First, though it’s hardly what my South African audience was looking for, there’s no gainsaying the seductive power of decisiveness. Korea’s stunning transformation during a quarter century of authoritarian rule (and its continuing success as a democracy since the latter 1980s) demonstrates this potential. Vietnam and China (at a vastly greater scale), plus a variety of African aspirants (Ethiopia, Uganda and Rwanda come to mind) appear to be aiming at a similar path. (However, keep in mind that, notoriously, Ferdinand Marcos of the Philippines, and Zaire’s Joseph Mobutu, made similar claims.)
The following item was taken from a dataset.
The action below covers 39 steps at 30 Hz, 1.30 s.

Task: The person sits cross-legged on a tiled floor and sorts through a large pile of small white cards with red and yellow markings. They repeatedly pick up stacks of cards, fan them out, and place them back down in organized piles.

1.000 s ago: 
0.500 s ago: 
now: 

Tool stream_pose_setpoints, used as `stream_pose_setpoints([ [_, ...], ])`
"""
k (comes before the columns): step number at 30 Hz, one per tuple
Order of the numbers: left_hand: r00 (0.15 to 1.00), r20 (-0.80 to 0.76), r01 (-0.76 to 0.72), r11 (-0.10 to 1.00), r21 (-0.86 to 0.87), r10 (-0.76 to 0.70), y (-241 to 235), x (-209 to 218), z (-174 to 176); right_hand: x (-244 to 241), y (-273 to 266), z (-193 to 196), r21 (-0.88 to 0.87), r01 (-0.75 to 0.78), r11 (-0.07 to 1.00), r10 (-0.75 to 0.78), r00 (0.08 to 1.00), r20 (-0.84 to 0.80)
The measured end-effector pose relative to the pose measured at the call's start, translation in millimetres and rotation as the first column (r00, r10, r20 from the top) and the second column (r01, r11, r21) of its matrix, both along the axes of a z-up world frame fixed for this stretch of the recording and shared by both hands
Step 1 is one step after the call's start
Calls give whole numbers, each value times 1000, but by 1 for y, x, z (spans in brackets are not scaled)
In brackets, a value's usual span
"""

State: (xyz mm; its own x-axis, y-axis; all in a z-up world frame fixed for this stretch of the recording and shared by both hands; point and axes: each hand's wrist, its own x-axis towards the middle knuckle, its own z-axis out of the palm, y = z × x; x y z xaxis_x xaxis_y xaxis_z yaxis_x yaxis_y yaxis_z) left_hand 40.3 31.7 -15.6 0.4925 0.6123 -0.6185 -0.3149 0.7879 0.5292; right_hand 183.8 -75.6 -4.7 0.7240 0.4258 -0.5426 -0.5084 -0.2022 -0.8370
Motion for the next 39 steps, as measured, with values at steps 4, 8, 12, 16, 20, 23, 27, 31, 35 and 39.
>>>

Second, the everyday politics of democracies often is extraordinarily messy – as anyone reading the daily headlines in India (or for that matter, the United States) can attest. Perhaps in part for this reason, democracies rarely produce the mega-growth rates of East Asia’s development tigers.
Third, democratic institutions provide containers for negotiating, managing and sometimes even resolving difficult social conflicts – and hence, as Dani Rodrik has shown, generally have less volatile performance than autocracies. South Africa’s ‘democratic dividend’ did not result in economic growth at East Asian levels, with poverty, unemployment and inequality remaining outrageously high. But it did bring legitimacy and stability –including through redistributive fiscal policies, and through sector-level charters which foster black economic empowerment.
Which brings me to my fourth and final point: From a development perspective, democratic and authoritarian states can be mirror images of one another. While the former often appear messy in the short-term, they are designed to adapt over time; but the opposite is true for their authoritarian counterparts. Their promise is a short-term growth ‘sprint’ – but, as the ‘Arab spring’ underscores, the ‘shelf-life’ of this promise is limited. Where the growth sprint is successful (and, as Ishac Diwan has emphasized, many of the Arab states fell short in this regard), there can emerge a middle class with a stake in stability, and a private sector with a stake in rule-bounded institutions. Although, even then there will be large institutional shortfalls – whose consequences are likely to be repressed (often literally) until they emerge with urgent immediacy.
South Africa’s ongoing challenges (and those of India, Bangladesh, and many other settings too) signal that there is no place for democratic triumphalism. Even so, the Arab spring and its likely difficult aftermath underscore that most developmental states wait too long to address their institutional challenges. Early moves to complement their growth sprint with the marathon of building institutions capable of negotiating conflict and facilitating adaptation are likely to yield substantial benefit over the long-term.